::: Data below

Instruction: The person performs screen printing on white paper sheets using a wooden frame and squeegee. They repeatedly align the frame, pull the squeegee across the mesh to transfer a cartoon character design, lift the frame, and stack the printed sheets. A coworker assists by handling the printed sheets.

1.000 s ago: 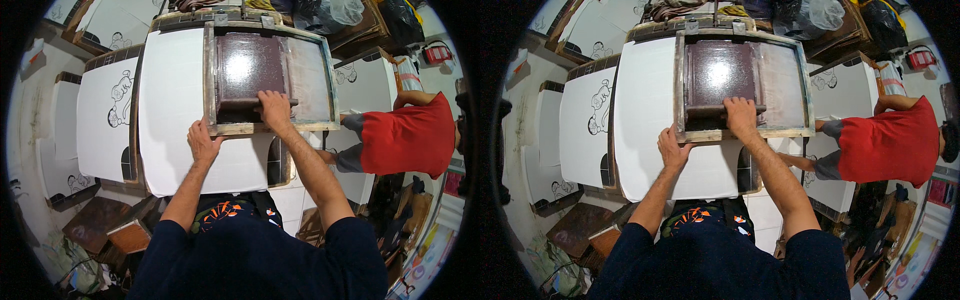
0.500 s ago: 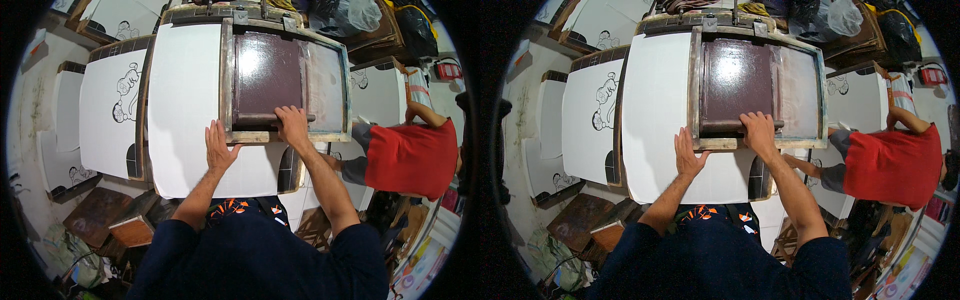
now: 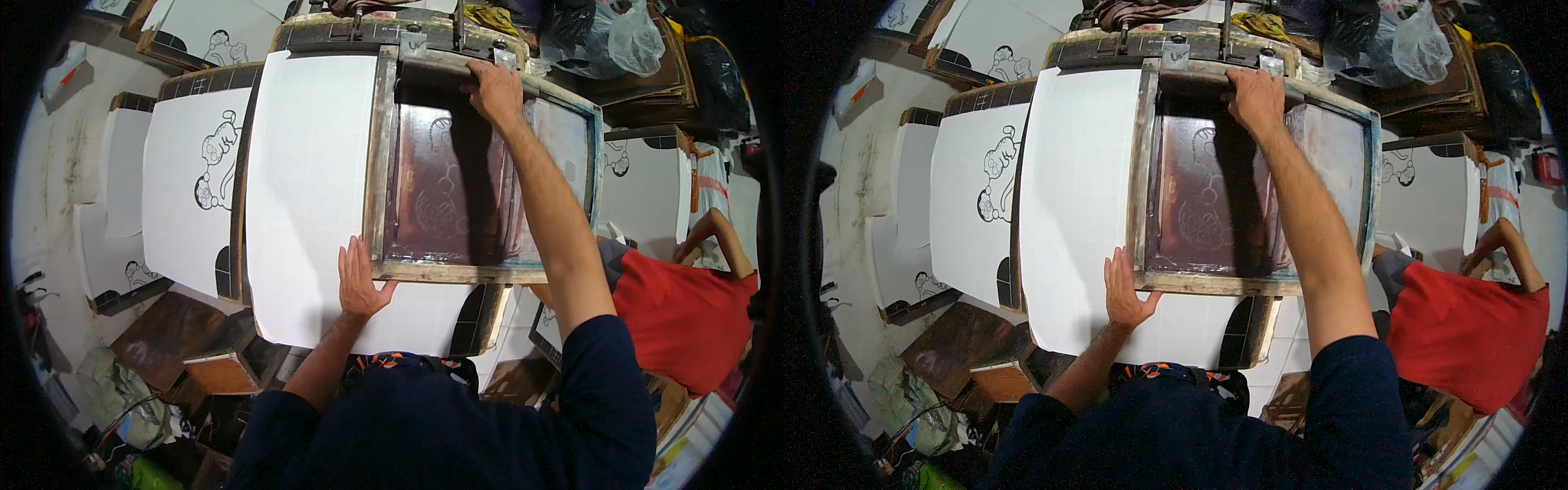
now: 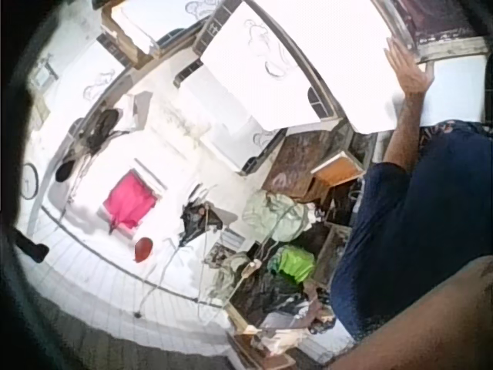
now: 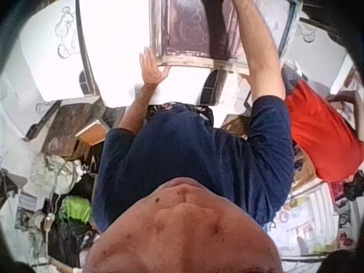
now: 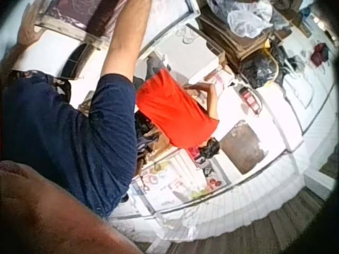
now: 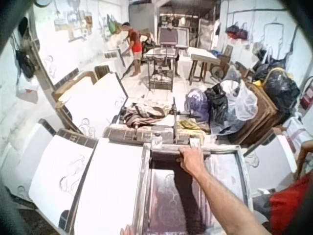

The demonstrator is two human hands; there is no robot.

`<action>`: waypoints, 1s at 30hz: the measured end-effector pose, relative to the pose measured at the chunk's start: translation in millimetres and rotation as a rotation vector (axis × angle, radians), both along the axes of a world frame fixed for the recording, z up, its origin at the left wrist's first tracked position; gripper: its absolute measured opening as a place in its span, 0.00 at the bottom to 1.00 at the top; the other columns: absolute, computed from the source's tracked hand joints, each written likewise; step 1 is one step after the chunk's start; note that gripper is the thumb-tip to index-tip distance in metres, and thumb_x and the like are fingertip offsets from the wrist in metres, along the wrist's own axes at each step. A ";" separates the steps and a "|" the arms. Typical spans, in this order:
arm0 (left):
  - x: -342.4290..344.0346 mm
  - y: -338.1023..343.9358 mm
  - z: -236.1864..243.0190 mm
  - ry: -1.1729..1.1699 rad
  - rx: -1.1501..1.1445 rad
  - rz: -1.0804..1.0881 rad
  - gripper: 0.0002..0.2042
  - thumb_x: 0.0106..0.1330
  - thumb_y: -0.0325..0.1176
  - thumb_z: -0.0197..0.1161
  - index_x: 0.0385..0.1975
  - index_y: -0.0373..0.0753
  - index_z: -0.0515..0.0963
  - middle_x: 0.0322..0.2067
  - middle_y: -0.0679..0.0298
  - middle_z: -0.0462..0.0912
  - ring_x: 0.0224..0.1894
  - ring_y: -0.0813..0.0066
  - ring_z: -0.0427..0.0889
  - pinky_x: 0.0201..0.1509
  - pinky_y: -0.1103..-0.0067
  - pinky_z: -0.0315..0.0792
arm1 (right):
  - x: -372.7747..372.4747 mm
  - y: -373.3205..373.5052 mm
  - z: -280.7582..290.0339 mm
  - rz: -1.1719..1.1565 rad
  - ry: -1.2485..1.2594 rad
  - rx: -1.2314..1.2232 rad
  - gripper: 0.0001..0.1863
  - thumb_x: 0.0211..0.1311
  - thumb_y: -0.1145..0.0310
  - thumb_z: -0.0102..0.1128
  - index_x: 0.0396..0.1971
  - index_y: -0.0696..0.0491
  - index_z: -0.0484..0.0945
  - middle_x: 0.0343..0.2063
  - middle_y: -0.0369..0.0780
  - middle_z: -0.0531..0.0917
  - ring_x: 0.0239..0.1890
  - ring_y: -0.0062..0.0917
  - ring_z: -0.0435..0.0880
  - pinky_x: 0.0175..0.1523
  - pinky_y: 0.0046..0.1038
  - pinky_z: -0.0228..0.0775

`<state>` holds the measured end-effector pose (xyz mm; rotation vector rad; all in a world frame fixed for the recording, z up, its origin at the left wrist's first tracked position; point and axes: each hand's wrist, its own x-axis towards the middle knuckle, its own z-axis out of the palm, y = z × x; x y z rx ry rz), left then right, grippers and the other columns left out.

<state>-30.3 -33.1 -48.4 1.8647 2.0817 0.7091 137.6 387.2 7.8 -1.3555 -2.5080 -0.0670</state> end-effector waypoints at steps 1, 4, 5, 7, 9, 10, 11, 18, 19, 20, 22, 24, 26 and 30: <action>-0.2 0.4 0.1 -0.012 -0.010 0.005 0.55 0.52 0.46 0.79 0.73 0.22 0.52 0.70 0.37 0.63 0.76 0.41 0.58 0.79 0.47 0.49 | -0.3 -15.4 -2.3 -0.032 -0.024 0.029 0.16 0.54 0.73 0.65 0.45 0.46 0.80 0.37 0.39 0.83 0.47 0.38 0.81 0.54 0.42 0.68; -0.2 2.0 0.9 0.008 0.011 -0.007 0.55 0.52 0.46 0.79 0.72 0.21 0.53 0.70 0.36 0.63 0.76 0.40 0.59 0.78 0.47 0.50 | 5.0 -81.7 -11.3 -0.072 0.065 0.172 0.13 0.56 0.76 0.61 0.41 0.46 0.81 0.37 0.37 0.80 0.46 0.37 0.78 0.55 0.40 0.67; -0.1 2.4 1.5 0.008 0.015 -0.008 0.55 0.52 0.46 0.79 0.72 0.21 0.53 0.70 0.36 0.63 0.76 0.40 0.59 0.78 0.46 0.50 | 8.4 -97.6 -9.9 -0.073 0.066 0.089 0.13 0.55 0.77 0.61 0.40 0.46 0.81 0.37 0.37 0.79 0.46 0.36 0.78 0.54 0.40 0.66; 0.3 2.9 3.0 0.011 0.006 -0.011 0.54 0.52 0.46 0.79 0.72 0.20 0.53 0.69 0.35 0.63 0.75 0.39 0.60 0.78 0.46 0.51 | 14.6 -104.9 -3.5 -0.045 0.066 0.033 0.13 0.54 0.76 0.63 0.40 0.46 0.81 0.37 0.36 0.80 0.46 0.35 0.78 0.53 0.40 0.66; 0.5 3.5 3.9 0.017 0.016 -0.014 0.54 0.52 0.45 0.79 0.72 0.20 0.53 0.69 0.35 0.63 0.75 0.39 0.60 0.78 0.46 0.51 | 16.1 -85.6 3.2 -0.010 0.086 0.066 0.13 0.53 0.76 0.64 0.39 0.46 0.80 0.37 0.36 0.80 0.45 0.35 0.79 0.52 0.40 0.66; 0.4 3.7 4.0 0.021 0.010 -0.012 0.54 0.51 0.45 0.79 0.72 0.20 0.53 0.69 0.34 0.64 0.75 0.38 0.60 0.78 0.46 0.51 | 13.9 -69.5 5.5 0.025 0.107 0.103 0.13 0.52 0.76 0.65 0.38 0.46 0.80 0.37 0.36 0.80 0.45 0.35 0.79 0.52 0.40 0.66; 0.3 3.9 4.1 0.012 0.021 -0.020 0.55 0.51 0.44 0.80 0.72 0.20 0.52 0.69 0.34 0.63 0.75 0.38 0.60 0.78 0.45 0.51 | 10.3 -55.6 5.2 -0.018 0.095 0.103 0.14 0.51 0.76 0.66 0.39 0.45 0.80 0.38 0.35 0.80 0.45 0.35 0.79 0.52 0.41 0.66; -0.8 2.6 0.8 0.009 0.034 -0.021 0.55 0.51 0.42 0.80 0.72 0.20 0.51 0.69 0.33 0.61 0.75 0.37 0.59 0.78 0.44 0.51 | -10.7 0.9 -7.9 -0.047 0.048 0.149 0.22 0.46 0.72 0.73 0.45 0.43 0.80 0.39 0.35 0.82 0.48 0.36 0.80 0.53 0.42 0.67; -0.6 1.3 0.6 0.008 0.025 -0.029 0.56 0.51 0.41 0.80 0.73 0.21 0.51 0.70 0.32 0.60 0.75 0.37 0.58 0.77 0.44 0.50 | -7.4 -6.7 -5.7 -0.042 0.033 0.162 0.24 0.46 0.72 0.73 0.46 0.43 0.79 0.40 0.35 0.82 0.49 0.36 0.80 0.53 0.42 0.68; -1.1 1.6 0.2 -0.008 0.029 -0.038 0.56 0.52 0.42 0.80 0.73 0.22 0.50 0.71 0.33 0.59 0.76 0.38 0.57 0.78 0.45 0.48 | -4.5 -15.1 -1.4 -0.037 0.022 0.124 0.24 0.47 0.71 0.74 0.47 0.43 0.80 0.41 0.36 0.82 0.50 0.35 0.80 0.53 0.42 0.68; -1.6 1.0 0.9 -0.011 0.007 -0.032 0.56 0.52 0.43 0.79 0.74 0.22 0.49 0.71 0.34 0.59 0.76 0.39 0.56 0.79 0.45 0.47 | 1.0 -52.7 5.3 -0.069 -0.042 0.001 0.24 0.47 0.71 0.74 0.47 0.43 0.80 0.42 0.36 0.82 0.51 0.36 0.80 0.54 0.42 0.68; -1.9 0.5 2.0 -0.017 -0.007 -0.031 0.56 0.52 0.44 0.79 0.74 0.22 0.49 0.71 0.34 0.58 0.77 0.40 0.55 0.79 0.46 0.46 | 10.9 -109.2 10.8 -0.072 -0.068 -0.047 0.24 0.46 0.72 0.74 0.47 0.44 0.80 0.44 0.36 0.82 0.52 0.36 0.80 0.54 0.42 0.68; -2.0 0.4 2.7 -0.013 -0.041 -0.019 0.56 0.53 0.45 0.79 0.74 0.23 0.48 0.71 0.35 0.58 0.77 0.40 0.55 0.79 0.46 0.46 | 16.5 -141.9 14.3 -0.049 -0.051 -0.053 0.24 0.46 0.72 0.74 0.46 0.44 0.80 0.45 0.36 0.83 0.52 0.35 0.80 0.53 0.42 0.68; -1.3 1.4 2.1 -0.027 -0.011 -0.017 0.56 0.54 0.45 0.79 0.74 0.23 0.48 0.71 0.34 0.58 0.76 0.39 0.56 0.79 0.45 0.46 | 16.8 -113.7 13.7 -0.012 -0.033 -0.123 0.24 0.44 0.73 0.74 0.45 0.44 0.81 0.44 0.36 0.83 0.51 0.35 0.80 0.53 0.42 0.68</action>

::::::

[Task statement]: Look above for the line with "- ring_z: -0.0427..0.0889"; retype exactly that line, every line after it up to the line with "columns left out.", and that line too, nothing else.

[Completed exercise]:
  - ring_z: -0.0427..0.0889
  - pinky_x: 0.0201..0.1509
  - pinky_y: -0.1103..-0.0067
  - pinky_z: -0.0315..0.0792
arm1 (right):
  - x: -372.7747..372.4747 mm
  - y: -373.3205..373.5052 mm
  - z: -280.7582..290.0339 mm
  - rz: -1.1719..1.1565 rad
  - ry: -1.2485..1.2594 rad
  - rx: -1.2314..1.2232 rad
  - gripper: 0.0001..0.1863
  - thumb_x: 0.0211..0.1311
  - thumb_y: -0.1145..0.0310
  - thumb_z: -0.0102..0.1128
  - index_x: 0.0396..0.1971
  - index_y: -0.0696..0.0491
  - index_z: -0.0484..0.0945
  - middle_x: 0.0343..0.2063
  - middle_y: -0.0369..0.0780
  - middle_z: -0.0531..0.0917
  - ring_x: 0.0239..0.1890
  - ring_y: -0.0062..0.0917
  - ring_z: -0.0435..0.0880
  - pinky_x: 0.0175..0.1523
  - pinky_y: 0.0046..0.1038
  - pinky_z: -0.0228..0.0775

`<state>` holds the measured end-effector pose (xyz mm; rotation vector rad; all in a world frame fixed for the recording, z up, its origin at the left wrist's first tracked position; point and axes: each hand's wrist, its own x-axis towards the middle knuckle, its own z-axis out of the palm, y = z × x; x y z rx ry rz), left then right, grippers and the other columns left out.

Nothing remains to be added to the answer.